What needs to be done
In the records below, find the line that contains "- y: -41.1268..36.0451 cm" and the line that contains "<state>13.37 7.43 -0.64", then retype exactly those two lines and every line between them.

(Recorded data)
================================

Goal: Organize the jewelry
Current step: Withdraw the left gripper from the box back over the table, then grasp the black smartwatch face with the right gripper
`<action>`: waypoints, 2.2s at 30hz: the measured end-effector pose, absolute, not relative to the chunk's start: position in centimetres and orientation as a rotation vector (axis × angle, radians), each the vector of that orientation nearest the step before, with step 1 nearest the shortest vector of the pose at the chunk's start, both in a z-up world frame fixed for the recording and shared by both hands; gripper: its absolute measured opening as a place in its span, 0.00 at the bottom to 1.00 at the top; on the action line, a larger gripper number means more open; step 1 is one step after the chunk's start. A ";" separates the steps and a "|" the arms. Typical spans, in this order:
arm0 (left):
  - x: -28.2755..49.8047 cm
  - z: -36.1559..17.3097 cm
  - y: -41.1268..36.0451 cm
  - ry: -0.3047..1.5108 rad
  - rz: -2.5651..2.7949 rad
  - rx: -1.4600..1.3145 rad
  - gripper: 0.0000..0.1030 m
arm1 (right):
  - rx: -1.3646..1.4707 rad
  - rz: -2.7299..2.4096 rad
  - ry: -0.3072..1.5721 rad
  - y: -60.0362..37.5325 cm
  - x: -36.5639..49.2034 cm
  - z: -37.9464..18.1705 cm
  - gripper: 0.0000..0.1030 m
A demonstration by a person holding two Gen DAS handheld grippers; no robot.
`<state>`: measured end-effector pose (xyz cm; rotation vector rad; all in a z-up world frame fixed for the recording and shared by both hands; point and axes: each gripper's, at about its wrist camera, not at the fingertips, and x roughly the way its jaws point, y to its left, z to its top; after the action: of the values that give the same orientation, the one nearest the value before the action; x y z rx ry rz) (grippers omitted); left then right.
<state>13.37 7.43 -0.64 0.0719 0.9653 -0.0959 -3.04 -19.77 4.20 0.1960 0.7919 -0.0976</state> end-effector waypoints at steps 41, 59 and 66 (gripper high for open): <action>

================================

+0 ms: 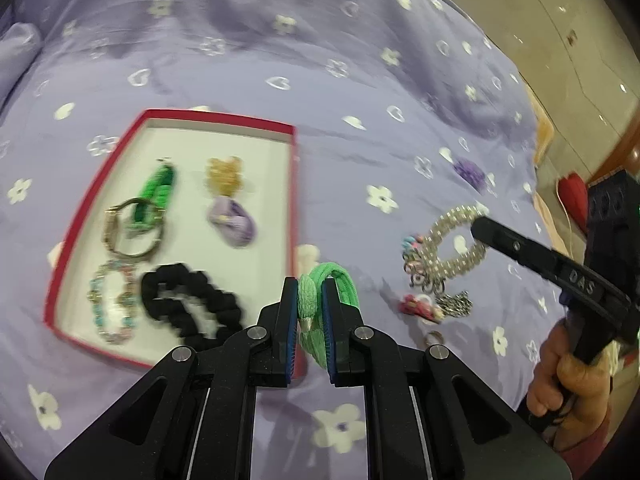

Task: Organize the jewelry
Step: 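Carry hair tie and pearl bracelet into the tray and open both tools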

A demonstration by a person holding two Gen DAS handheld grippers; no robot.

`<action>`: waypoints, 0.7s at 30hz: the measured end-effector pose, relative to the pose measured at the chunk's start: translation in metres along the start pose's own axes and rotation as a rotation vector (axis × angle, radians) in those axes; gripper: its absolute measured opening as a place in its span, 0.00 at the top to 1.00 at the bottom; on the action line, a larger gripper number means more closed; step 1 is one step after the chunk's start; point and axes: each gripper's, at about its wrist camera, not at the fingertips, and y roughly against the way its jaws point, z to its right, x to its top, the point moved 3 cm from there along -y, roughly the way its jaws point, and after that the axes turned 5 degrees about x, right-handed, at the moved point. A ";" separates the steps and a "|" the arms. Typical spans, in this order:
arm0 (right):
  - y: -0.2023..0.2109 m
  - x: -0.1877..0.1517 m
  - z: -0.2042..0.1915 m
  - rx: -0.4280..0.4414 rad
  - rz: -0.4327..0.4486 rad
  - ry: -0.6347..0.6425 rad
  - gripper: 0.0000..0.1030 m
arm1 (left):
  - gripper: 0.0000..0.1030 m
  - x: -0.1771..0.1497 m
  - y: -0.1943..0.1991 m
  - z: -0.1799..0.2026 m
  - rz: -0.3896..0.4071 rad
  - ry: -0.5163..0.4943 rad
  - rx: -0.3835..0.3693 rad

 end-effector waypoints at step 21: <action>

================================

Result for this exercise
  - y: -41.1268..36.0451 cm
  - ry: -0.3047..1.5108 rad
  - rz: -2.5651..2.7949 rad
  - rx: -1.4600..1.3145 rad
  - gripper: 0.0000..0.1030 m
arm1 (right):
  - rx: -1.3646..1.4707 rad
  - rz: -2.7299..2.4096 rad
  - ry: -0.3072..1.5721 rad
  - y: -60.0362..37.5325 cm
  - x: -36.5639..49.2034 cm
  - z: -37.9464..18.1705 cm
  - gripper: 0.0000..0.1030 m
A demonstration by a person holding two Gen DAS handheld grippers; no robot.
`<state>`: measured end-effector pose (xyz cm; rotation vector rad; all in a z-up world frame fixed for the recording and shared by both hands; point and axes: each gripper's, at about its wrist camera, not at the fingertips, and x roughly the way its jaws point, y to its left, z to its top; after the action: of the values that give the same orientation, the one nearest the value before the action; x y z rx ry rz) (grippers omitted); left then right.
<state>13.37 7.43 -0.64 0.0719 0.9653 -0.0959 -3.04 -19.77 4.20 0.1960 0.7919 -0.0976</state> end-effector waypoints at steps 41, 59 and 66 (gripper high for open): <action>

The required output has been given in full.